Any genetic genealogy service, such as those offered by 23andMe or AncestryDNA, provides a report that includes the total amount of DNA sequence you share with other people in the database. A free online tool, DNA Painter, includes an option that makes use of information from the Shared centiMorgan Project to predict relationships. For example, entering 200 cM of shared DNA into the tool returns a range of possibilities: there is a 45% probability that the match is a half second cousin, a second cousin once removed, or even a half great-great aunt or uncle. At the top of the chart, a parent and child will typically share 3,300-3,720 cM of DNA. At the other end, say 20 cM, the relationships become substantially more difficult to trace, stretching to sixth or seventh cousins.


In the genetic genealogy workshop, the search for the elusive killer results in building several genetic networks based on shared cM data, which Southard has her class plot out on traditional family tree diagrams. It’s nearly impossible for a FGG investigation to unearth a single match; more often than not, the process uncovers tens or even hundreds of possibilities. Narrowing down the list involves a lot of traditional investigative work—searching through obituaries, newspaper records, census information or even old store receipts. It’s certainly not as glamorous a process as often depicted in television shows.


A Path Forward

Forensic investigators who are new to the field of FGG may be daunted by the learning curve initially. The first piece of advice Southard offers is to get your own DNA analyzed and plot out your family tree. “Hands down the best way to learn,” she says, “is to watch it work in your own family, with people you know. The more you can understand about your known relationships, the more you will be able to tackle the unknown.”

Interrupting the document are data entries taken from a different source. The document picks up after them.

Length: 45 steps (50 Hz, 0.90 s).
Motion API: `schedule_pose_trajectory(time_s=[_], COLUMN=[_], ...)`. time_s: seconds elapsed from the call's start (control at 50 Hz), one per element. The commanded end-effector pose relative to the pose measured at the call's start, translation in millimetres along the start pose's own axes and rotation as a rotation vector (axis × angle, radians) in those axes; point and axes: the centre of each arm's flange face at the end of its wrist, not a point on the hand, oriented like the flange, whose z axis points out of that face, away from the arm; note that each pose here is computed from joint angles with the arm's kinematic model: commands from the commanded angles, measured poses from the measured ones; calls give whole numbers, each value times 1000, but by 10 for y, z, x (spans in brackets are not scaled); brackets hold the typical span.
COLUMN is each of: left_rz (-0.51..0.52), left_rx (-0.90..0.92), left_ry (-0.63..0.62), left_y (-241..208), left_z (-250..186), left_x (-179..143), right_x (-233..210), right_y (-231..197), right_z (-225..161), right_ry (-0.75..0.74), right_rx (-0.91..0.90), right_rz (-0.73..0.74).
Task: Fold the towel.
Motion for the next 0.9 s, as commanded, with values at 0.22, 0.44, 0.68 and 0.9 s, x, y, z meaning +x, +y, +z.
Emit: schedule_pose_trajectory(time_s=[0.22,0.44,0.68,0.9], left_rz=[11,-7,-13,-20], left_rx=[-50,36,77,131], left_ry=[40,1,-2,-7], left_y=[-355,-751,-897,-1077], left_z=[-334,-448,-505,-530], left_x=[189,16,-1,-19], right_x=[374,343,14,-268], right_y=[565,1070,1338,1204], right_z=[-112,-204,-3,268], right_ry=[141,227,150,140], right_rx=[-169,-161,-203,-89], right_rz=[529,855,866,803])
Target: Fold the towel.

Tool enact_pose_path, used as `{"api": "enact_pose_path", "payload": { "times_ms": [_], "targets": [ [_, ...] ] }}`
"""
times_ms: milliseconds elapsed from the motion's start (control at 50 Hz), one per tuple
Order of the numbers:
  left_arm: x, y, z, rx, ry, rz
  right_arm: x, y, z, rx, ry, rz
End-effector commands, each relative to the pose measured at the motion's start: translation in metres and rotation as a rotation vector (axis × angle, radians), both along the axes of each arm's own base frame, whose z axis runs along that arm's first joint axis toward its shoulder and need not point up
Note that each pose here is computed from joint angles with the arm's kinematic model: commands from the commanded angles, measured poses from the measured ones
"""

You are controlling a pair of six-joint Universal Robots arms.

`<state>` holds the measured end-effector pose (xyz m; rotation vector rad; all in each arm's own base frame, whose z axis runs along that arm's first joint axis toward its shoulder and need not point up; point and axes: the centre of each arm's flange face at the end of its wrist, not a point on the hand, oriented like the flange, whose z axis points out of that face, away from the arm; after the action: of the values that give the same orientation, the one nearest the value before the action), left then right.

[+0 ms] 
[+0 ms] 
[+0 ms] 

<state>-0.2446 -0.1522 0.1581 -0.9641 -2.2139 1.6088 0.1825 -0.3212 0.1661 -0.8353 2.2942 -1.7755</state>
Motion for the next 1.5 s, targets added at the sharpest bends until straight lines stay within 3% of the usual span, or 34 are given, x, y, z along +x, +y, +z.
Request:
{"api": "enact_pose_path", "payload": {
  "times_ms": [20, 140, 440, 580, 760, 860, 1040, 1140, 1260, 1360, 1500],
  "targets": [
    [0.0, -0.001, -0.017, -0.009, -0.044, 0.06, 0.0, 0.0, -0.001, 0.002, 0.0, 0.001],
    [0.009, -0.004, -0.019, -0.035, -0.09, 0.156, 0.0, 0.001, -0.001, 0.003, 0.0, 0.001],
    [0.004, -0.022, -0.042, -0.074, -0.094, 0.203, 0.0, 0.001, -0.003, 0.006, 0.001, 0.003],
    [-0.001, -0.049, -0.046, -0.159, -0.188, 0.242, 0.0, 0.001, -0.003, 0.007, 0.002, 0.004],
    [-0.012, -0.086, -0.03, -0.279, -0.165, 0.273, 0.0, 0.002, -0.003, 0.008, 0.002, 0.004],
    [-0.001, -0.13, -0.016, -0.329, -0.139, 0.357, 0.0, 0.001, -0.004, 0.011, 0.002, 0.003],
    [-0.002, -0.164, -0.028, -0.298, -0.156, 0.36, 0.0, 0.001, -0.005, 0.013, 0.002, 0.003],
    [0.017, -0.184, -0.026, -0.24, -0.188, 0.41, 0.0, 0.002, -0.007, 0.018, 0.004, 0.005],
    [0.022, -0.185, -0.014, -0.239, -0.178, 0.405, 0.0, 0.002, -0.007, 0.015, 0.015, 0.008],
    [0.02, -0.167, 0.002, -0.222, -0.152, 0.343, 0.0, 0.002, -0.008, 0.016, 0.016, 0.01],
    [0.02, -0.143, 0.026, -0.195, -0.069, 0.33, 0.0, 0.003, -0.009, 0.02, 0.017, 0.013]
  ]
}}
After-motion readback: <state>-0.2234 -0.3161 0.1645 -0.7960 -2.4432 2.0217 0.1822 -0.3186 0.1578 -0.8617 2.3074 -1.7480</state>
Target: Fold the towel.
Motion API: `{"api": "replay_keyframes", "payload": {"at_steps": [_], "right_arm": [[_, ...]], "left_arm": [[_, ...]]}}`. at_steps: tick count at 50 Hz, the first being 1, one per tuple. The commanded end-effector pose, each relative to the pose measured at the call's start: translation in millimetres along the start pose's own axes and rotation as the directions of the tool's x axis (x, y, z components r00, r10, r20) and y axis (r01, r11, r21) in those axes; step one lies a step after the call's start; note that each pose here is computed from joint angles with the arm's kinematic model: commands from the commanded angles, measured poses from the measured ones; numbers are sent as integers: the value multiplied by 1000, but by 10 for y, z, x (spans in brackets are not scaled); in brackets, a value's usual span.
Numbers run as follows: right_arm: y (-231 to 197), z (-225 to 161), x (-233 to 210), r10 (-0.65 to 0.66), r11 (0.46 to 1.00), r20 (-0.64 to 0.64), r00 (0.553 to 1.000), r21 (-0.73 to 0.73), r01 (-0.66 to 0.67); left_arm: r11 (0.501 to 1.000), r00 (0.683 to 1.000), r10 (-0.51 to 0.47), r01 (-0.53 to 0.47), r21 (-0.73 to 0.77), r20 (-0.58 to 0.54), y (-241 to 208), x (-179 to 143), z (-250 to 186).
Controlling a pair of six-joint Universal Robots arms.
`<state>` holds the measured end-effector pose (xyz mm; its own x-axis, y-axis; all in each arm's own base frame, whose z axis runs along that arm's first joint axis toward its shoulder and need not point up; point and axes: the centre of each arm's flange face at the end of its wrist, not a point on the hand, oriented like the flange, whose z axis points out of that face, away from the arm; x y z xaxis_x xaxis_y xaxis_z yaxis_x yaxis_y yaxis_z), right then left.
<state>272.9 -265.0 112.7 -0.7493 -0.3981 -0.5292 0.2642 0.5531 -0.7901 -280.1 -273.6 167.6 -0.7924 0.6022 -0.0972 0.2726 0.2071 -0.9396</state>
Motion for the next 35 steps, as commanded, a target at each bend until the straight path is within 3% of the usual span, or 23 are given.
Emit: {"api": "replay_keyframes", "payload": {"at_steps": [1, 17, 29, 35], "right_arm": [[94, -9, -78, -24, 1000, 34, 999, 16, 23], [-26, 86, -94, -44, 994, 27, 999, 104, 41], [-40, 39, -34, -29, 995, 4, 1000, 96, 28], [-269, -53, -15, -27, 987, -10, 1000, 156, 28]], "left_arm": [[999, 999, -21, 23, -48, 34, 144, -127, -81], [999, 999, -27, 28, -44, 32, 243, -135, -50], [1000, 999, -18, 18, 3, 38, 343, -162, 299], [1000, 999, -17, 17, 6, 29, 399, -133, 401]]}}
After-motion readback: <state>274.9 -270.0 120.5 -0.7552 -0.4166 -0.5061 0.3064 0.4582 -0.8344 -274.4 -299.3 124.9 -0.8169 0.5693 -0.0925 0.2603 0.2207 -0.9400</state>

Particularly when using FGG in a criminal case, Southard notes that it’s important to respect the space and follow the rules. She says that the leads provided by genetic genealogy databases are often compared to a concerned citizen calling a tip line to report suspicious activity in the neighborhood. However, DNA information is a lot more personal and sensitive. Southard admonishes users of the technique to proceed cautiously. “While the guidelines around how to use these data are still evolving, honor what has been established. That’s the best way to ensure the longevity of this technology.”


Southard is optimistic about the future of FGG. She sees the technique becoming easier to use with the development of software tools that can automate some of the labor-intensive tasks involved in finding matches and building family trees. “23andMe recently released a tool that can reconstruct a tree for a group of individuals who are second cousins or closer,” she says. “This kind of tool can certainly speed up the work that we’re doing.”


In the end, Southard’s class exercise at ISHI 30 did not yield a definitive result. Addressing the class at the conclusion of the session, Southard says she was torn by the decision of whether or not to have the investigative trail end with the positive identification of the killer. However, the exercise reflects the reality that FGG isn’t a magic wand, and some real-world cases that employ FGG still remain unsolved.


That reality, however, shouldn’t prevent an investigator from using FGG in a case that could benefit from the technique. The limitations of the data set available for law enforcement use should also not prove to be a deterrent. As Southard says, “You don’t need a million samples to solve your case. You only need a few. And perhaps the few you need are already there in the database.”